_What you need to do_.
From the first line through the last, transcribe the listing word for word.

(Data section begins)

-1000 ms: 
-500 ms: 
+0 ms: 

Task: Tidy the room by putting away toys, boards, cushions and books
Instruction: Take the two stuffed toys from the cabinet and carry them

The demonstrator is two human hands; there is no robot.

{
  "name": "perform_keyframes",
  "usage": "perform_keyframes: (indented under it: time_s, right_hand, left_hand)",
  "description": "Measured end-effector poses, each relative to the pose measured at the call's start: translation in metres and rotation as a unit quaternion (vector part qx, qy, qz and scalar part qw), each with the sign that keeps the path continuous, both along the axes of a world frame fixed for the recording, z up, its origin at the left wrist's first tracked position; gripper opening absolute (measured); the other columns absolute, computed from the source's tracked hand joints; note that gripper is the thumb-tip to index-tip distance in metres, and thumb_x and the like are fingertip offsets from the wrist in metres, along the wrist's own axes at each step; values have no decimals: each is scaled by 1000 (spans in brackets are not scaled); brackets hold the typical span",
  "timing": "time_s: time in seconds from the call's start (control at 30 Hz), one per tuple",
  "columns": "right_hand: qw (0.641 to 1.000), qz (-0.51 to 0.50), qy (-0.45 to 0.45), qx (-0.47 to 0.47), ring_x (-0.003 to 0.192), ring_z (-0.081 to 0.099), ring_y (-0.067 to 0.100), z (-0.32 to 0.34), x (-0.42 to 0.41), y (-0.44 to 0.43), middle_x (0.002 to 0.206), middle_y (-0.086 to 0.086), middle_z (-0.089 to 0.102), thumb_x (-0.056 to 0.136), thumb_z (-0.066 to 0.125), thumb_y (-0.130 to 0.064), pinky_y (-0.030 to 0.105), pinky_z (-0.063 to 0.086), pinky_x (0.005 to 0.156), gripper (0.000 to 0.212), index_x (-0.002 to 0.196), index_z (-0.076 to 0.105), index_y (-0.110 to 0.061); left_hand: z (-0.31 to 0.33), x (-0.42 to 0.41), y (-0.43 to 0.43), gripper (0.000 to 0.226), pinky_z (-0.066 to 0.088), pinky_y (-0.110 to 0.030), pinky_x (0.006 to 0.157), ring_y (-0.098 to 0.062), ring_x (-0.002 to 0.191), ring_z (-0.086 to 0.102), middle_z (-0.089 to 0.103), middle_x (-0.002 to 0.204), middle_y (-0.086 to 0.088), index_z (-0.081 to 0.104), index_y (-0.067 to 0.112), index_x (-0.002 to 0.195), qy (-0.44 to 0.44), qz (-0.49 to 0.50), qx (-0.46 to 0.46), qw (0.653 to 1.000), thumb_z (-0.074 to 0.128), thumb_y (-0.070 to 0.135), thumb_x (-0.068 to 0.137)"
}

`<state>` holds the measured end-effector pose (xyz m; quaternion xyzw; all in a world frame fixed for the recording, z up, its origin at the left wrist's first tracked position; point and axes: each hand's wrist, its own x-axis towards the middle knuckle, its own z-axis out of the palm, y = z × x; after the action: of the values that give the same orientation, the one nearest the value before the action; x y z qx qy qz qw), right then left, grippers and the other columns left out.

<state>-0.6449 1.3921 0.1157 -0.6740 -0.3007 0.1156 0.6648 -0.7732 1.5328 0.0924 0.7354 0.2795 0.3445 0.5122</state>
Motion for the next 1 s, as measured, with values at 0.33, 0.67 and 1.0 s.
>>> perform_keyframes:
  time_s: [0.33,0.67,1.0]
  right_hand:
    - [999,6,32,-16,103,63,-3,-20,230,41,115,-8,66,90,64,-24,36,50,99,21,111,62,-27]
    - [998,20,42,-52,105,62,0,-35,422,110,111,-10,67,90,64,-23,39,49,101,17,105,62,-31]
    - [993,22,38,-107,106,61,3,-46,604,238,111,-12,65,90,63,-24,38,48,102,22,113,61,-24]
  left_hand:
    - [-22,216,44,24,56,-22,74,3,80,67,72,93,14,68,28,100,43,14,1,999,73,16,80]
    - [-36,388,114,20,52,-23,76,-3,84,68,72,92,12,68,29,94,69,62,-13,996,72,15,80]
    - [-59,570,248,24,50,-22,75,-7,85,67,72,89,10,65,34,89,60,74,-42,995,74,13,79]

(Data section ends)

_Solution to this exercise_.
-1000 ms: 
-500 ms: 
+0 ms: 

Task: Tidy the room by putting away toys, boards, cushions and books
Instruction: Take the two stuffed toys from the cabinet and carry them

The demonstrator is two human hands; there is no robot.

{
  "name": "perform_keyframes",
  "usage": "perform_keyframes: (indented under it: time_s, right_hand, left_hand)",
  "description": "Measured end-effector poses, each relative to the pose measured at the call's start: translation in metres and rotation as a unit quaternion (vector part qx, qy, qz and scalar part qw), each with the sign that keeps the path continuous, both along the axes of a world frame fixed for the recording, z up, its origin at the left wrist's first tracked position; gripper opening absolute (measured); the other columns absolute, computed from the source's tracked hand joints; note that gripper is the thumb-tip to index-tip distance in metres, and thumb_x and the like are fingertip offsets from the wrist in metres, along the wrist's own axes at each step; values have no decimals: each is scaled by 1000 (spans in brackets are not scaled); brackets hold the typical span",
  "timing": "time_s: time in seconds from the call's start (control at 30 Hz), one per tuple",
  "columns": "right_hand: qw (0.641 to 1.000), qz (-0.51 to 0.50), qy (-0.45 to 0.45), qx (-0.47 to 0.47), ring_x (-0.003 to 0.192), ring_z (-0.081 to 0.099), ring_y (-0.067 to 0.100), z (-0.32 to 0.34), x (-0.42 to 0.41), y (-0.44 to 0.43), middle_x (0.002 to 0.206), middle_y (-0.086 to 0.086), middle_z (-0.089 to 0.102), thumb_x (-0.056 to 0.136), thumb_z (-0.066 to 0.125), thumb_y (-0.130 to 0.064), pinky_y (-0.030 to 0.105), pinky_z (-0.063 to 0.086), pinky_x (0.005 to 0.156), gripper (0.000 to 0.212), index_x (-0.002 to 0.196), index_z (-0.076 to 0.105), index_y (-0.110 to 0.061); left_hand: z (-0.31 to 0.33), x (-0.42 to 0.41), y (-0.43 to 0.43), gripper (0.000 to 0.226), pinky_z (-0.066 to 0.088), pinky_y (-0.110 to 0.030), pinky_x (0.006 to 0.157), ring_y (-0.098 to 0.062), ring_x (-0.002 to 0.191), ring_z (-0.086 to 0.102), middle_z (-0.089 to 0.103), middle_x (-0.002 to 0.204), middle_y (-0.086 to 0.088), index_z (-0.081 to 0.104), index_y (-0.067 to 0.112), index_x (-0.002 to 0.195), qy (-0.44 to 0.44), qz (-0.49 to 0.50), qx (-0.46 to 0.46), qw (0.653 to 1.000), thumb_z (-0.074 to 0.128), thumb_y (-0.070 to 0.135), thumb_x (-0.068 to 0.137)"
}

`<state>` holds the measured end-effector pose (xyz m; quaternion xyzw; all in a world frame fixed for the recording, z up, its origin at the left wrist's first tracked position; point and axes: each hand's wrist, its own x-axis towards the middle knuckle, its own z-axis out of the palm, y = z × x; after the action: of the values that give the same orientation, the one nearest the value before the action; x y z qx qy qz qw), right then left, grippers and the other columns left out.

<state>-0.6449 1.3921 0.1157 -0.6740 -0.3007 0.1156 0.6648 -0.7732 1.5328 0.0924 0.7354 0.2795 0.3445 0.5122</state>
Motion for the next 1 s, as measured, with values at 0.33, 0.67 and 1.0 s.
>>> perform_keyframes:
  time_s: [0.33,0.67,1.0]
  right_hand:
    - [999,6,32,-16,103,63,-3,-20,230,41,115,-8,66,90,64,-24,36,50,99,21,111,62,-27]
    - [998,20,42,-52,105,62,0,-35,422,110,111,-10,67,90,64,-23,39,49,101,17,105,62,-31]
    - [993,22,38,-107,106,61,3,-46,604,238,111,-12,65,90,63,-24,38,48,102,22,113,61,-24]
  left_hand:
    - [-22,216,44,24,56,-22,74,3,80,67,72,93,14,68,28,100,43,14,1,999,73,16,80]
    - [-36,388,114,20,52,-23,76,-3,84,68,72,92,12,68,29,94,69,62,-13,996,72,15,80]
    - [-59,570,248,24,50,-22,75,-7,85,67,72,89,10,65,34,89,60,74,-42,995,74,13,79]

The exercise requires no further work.